Na apresentação do diploma na Assembleia da República, o deputado e líder da Juventude Socialista Miguel Costa Matos defendeu ser uma questão “de decência” que quem tenha vencido uma doença como o cancro “não seja depois discriminado” na sua vida, como no momento de comprar casa, em que “o banco ou não empresta, ou pede taxas incomportáveis”.
“Quem se encontra livre de cancro, ou outras doenças, não deve ser avaliado pelo risco do seu passado”, defendeu, salientando que este ‘direito ao esquecimento’ já está consagrado há vários anos em França e, mais recentemente, no Luxemburgo, Bélgica e Países Baixos.
O projeto do PS propõe que, nestes casos, o acesso ao crédito e a seguros seja alvo de um acordo entre o Estado, as organizações profissionais representativas de instituições de crédito, sociedades financeiras, sociedades mútuas, instituições de previdência e empresas de seguros e resseguros, bem como organizações nacionais que representam pessoas com risco agravado de saúde, pessoas com deficiência e utentes do sistema de saúde.
“Na ausência de acordo prossegue-se por decreto-lei”, explicou Miguel Costa Matos.
Segundo o deputado socialista, “caberá à ciência dizer quando é que, para cada doença, é justo dizer que o risco está ultrapassado”, sem nunca poder ser ultrapassar um período de dez anos ou, no caso de a doença ter ocorrido até aos 21 anos, cinco.
Pelo PAN, a deputada Bebiana Cunha defendeu que uma das maiores necessidades dos sobreviventes de cancro “é verem reconhecido o chamado direito ao esquecimento”, desafiando o parlamento a fazer com que Portugal seja o quinto país da União Europeia a consagrá-lo na legislação.
O PAN quer que as pessoas que superem doenças “de risco agravado”, como cancro, não vejam agravadas as condições de acesso a créditos ou seguros e que a sua informação médica não possa ser recolhida por estas empresas.

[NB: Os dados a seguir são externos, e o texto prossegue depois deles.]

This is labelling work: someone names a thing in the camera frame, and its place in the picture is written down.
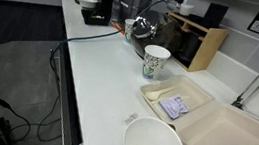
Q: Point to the small patterned paper cup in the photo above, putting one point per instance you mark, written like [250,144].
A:
[128,29]

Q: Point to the black appliance behind kettle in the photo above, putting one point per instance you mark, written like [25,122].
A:
[131,8]

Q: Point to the beige plastic spoon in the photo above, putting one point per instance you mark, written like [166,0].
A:
[155,94]

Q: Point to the wooden condiment organizer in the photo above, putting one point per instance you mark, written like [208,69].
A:
[199,44]

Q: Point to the clear water bottle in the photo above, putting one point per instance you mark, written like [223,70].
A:
[115,12]

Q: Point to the white bowl on drip tray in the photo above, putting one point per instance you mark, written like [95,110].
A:
[90,4]

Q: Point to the purple sachet packet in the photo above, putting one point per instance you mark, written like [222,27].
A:
[173,107]

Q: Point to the chrome sink faucet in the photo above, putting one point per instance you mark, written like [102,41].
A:
[247,94]

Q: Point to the beige clamshell takeout container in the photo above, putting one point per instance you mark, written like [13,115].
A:
[207,122]

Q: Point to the glass kettle with metal lid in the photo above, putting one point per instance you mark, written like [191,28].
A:
[155,28]

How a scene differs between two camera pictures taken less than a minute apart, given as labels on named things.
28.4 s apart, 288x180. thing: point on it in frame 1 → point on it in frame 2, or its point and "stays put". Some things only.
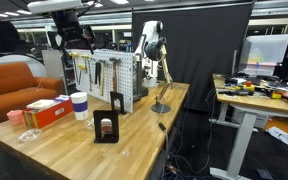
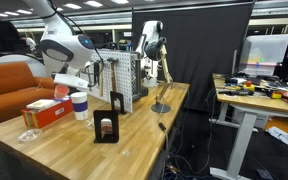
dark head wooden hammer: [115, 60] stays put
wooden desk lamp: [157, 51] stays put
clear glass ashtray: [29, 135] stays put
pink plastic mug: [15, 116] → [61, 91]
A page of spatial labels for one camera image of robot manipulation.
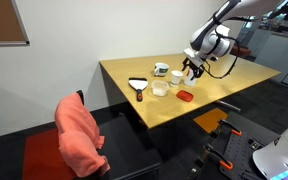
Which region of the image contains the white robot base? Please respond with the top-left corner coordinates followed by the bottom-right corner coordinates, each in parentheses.
top-left (252, 128), bottom-right (288, 180)

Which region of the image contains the black chair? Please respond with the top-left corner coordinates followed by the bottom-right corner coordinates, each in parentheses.
top-left (75, 89), bottom-right (164, 180)

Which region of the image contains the salmon pink towel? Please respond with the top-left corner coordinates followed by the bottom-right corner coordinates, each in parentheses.
top-left (54, 91), bottom-right (110, 177)

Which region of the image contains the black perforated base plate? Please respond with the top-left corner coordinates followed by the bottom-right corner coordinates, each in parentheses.
top-left (197, 112), bottom-right (278, 180)

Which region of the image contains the white scraper black red handle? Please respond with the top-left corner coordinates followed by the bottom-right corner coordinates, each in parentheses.
top-left (128, 77), bottom-right (148, 102)

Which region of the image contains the clear plastic lunchbox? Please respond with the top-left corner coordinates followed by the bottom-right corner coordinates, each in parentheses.
top-left (151, 80), bottom-right (169, 97)

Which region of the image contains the white water bottle black cap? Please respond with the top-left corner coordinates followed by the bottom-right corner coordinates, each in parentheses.
top-left (184, 69), bottom-right (197, 86)

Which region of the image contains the orange handled clamp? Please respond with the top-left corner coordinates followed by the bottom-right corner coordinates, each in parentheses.
top-left (205, 144), bottom-right (233, 170)
top-left (218, 119), bottom-right (242, 136)

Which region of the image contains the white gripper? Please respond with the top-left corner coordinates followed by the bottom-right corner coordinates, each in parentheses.
top-left (181, 48), bottom-right (204, 80)

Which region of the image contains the red lunchbox lid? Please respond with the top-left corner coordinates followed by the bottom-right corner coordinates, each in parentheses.
top-left (176, 90), bottom-right (194, 102)

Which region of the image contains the brown cork board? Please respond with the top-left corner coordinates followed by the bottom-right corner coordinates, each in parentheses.
top-left (0, 0), bottom-right (30, 46)

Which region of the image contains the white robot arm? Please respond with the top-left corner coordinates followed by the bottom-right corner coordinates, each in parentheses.
top-left (182, 0), bottom-right (283, 80)

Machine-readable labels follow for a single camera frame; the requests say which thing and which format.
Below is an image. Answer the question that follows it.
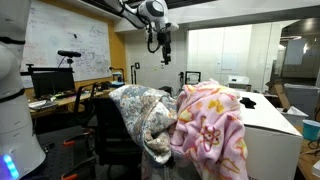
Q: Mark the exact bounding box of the black stereo camera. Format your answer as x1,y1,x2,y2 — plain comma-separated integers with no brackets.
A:
57,50,81,58

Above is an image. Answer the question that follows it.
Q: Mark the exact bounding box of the whiteboard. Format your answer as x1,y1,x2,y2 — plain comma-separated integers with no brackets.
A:
20,0,111,81

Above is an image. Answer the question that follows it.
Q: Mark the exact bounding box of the floral quilted blanket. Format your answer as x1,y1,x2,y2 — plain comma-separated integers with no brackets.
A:
109,85,177,164

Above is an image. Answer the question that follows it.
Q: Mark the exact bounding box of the black monitor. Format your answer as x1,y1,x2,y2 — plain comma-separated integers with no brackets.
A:
28,64,75,98

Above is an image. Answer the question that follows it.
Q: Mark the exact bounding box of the black mesh office chair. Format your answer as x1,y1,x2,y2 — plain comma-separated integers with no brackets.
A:
76,83,142,180

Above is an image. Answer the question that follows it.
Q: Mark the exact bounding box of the large white box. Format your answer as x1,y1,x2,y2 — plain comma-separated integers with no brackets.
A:
239,92,303,180

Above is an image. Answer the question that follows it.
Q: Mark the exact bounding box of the teal cup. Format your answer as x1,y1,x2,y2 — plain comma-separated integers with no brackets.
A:
302,120,320,141

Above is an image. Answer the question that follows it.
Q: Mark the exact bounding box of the pink fleece blanket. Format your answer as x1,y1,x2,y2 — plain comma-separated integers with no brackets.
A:
165,79,248,180

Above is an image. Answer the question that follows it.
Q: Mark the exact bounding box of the white printer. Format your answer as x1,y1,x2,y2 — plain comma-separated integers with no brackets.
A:
227,75,249,89

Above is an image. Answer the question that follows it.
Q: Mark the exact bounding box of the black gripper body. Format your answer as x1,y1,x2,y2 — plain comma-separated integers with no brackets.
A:
157,32,171,56

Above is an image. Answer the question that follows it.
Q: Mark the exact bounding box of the black cloth on box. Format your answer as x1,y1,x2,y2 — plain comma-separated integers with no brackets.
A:
240,97,256,109

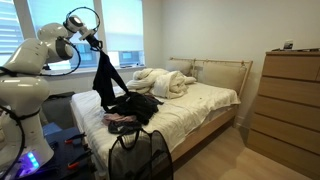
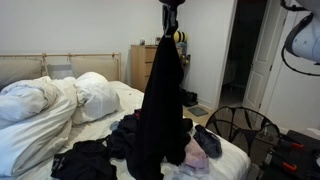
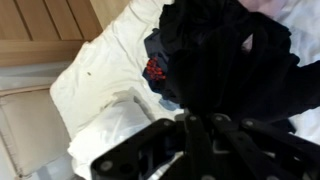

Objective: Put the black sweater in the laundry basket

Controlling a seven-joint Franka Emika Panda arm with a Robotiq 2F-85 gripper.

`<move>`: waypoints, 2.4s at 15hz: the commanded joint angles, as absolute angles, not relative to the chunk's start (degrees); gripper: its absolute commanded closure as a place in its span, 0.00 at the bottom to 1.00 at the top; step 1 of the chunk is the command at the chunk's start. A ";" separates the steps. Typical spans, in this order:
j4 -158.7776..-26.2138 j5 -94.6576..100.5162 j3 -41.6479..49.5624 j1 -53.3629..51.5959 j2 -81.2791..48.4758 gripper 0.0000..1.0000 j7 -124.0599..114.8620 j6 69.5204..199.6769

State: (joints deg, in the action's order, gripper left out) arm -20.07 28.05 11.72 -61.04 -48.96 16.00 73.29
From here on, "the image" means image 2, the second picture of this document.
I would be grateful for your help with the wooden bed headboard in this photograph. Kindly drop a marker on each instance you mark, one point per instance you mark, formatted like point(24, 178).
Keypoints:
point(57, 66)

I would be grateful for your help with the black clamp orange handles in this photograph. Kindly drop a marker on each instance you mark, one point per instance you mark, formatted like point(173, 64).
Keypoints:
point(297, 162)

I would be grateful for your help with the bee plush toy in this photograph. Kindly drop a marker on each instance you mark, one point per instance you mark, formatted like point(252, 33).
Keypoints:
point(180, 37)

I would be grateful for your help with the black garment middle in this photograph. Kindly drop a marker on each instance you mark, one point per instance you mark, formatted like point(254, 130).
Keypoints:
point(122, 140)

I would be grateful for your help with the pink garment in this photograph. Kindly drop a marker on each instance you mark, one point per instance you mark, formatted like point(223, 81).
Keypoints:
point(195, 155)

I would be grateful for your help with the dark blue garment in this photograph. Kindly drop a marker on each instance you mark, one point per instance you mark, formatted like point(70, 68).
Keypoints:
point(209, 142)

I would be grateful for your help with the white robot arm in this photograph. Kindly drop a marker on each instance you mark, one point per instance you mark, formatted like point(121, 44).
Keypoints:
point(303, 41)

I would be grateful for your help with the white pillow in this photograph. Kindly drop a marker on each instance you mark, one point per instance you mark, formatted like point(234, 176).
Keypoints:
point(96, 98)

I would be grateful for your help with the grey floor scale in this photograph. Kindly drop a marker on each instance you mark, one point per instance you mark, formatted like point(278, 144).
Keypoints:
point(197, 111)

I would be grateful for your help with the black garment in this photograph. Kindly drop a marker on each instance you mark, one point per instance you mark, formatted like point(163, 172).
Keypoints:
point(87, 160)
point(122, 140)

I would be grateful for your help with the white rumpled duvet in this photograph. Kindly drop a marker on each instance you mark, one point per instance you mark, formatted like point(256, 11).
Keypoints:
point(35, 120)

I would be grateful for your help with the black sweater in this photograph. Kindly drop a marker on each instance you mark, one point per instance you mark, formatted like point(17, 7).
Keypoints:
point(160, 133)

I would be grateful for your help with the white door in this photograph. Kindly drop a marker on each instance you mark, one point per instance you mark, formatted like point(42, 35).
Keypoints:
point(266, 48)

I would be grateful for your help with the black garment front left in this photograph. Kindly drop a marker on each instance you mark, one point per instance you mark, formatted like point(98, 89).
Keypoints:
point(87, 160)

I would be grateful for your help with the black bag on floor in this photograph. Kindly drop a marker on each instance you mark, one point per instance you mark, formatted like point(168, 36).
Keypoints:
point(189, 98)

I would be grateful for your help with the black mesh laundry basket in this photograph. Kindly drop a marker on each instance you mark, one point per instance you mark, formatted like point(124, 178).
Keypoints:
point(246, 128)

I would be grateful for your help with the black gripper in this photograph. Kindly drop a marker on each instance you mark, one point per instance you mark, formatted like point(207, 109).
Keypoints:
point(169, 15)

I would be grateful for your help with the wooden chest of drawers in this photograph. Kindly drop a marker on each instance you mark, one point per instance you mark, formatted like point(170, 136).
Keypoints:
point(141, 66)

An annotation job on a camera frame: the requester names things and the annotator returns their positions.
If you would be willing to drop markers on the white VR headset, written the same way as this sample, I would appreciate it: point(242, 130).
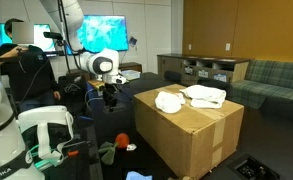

O diploma “proíbe e pune a discriminação em razão da deficiência e da existência de risco agravado de saúde”, para assegurar “um conjunto de direitos das pessoas que tenham superado doença oncológica ou Hepatite C perante as seguradoras e as instituições financeiras”.
As restantes bancadas manifestaram concordância generalizada com os objetivos dos diplomas, mas deixaram algumas sugestões para o futuro debate na especialidade.
Pelo BE, a deputada Mariana Mortágua manifestou o “apoio sem reservas” do partido aos projetos, mas defendeu ser necessário definir quem é incluído e excluído nesta nova legislação, considerando que também os doentes crónicos deveriam ser abrangidos.
“Se houver abertura para, na especialidade, alargar o âmbito será benéfico para todos”, disse.
O deputado e líder da JSD Alexandre Poço manifestou também a intenção da bancada social-democrata acompanhar os projetos.
“Uma sociedade decente não pode ter da parte do Estado qualquer tipo de discriminação no acesso a crédito e seguros”, disse, considerando que é necessário que sejam mais bem definidos os conceitos de superação da doença.
Por outro lado, o deputado do PSD considerou que os termos que está formulado o acordo entre Estado e instituições financeiros “é tão vago” que pode dificultar a sua aplicação, preocupação secundada por Cecília Meireles, do CDS-PP.
“Estes projetos têm um objetivo que nos aparece benéfico: assegurar que quem está curado não se vê confrontado com uma discriminação que se traduz em prémios proibitivos”, defendeu a deputada, apontando algumas dúvidas na concretização, como a forma como se processará o acordo e a determinação da situação de cura.
Pelo PCP, Paula Santos saudou igualmente o mérito das propostas, considerando que “não é justo que, depois de superar uma doença grave, continuem a existir obstáculos e dificuldades na vida destas pessoas”.
Assegurando o voto favorável da sua bancada, o PCP manifestou preocupação, na fase da especialidade, com a proteção dos dados pessoais e com o acordo previsto entre Estado e seguradoras, defendendo que o parlamento tem “competência e legitimidade” para fixar ele próprio essas regras.
No encerramento, o deputado socialista Fernando Anastácio registou o “amplo consenso” parlamentar e demonstrou abertura para incluir sugestões das restantes bancadas na especialidade.
“Temos uma solução testada noutros países, eficaz, e que permite, sem imposição, dar num primeiro momento às partes a possibilidade de encontrarem uma plataforma de entendimento, mas com parâmetros bem definidos”, disse.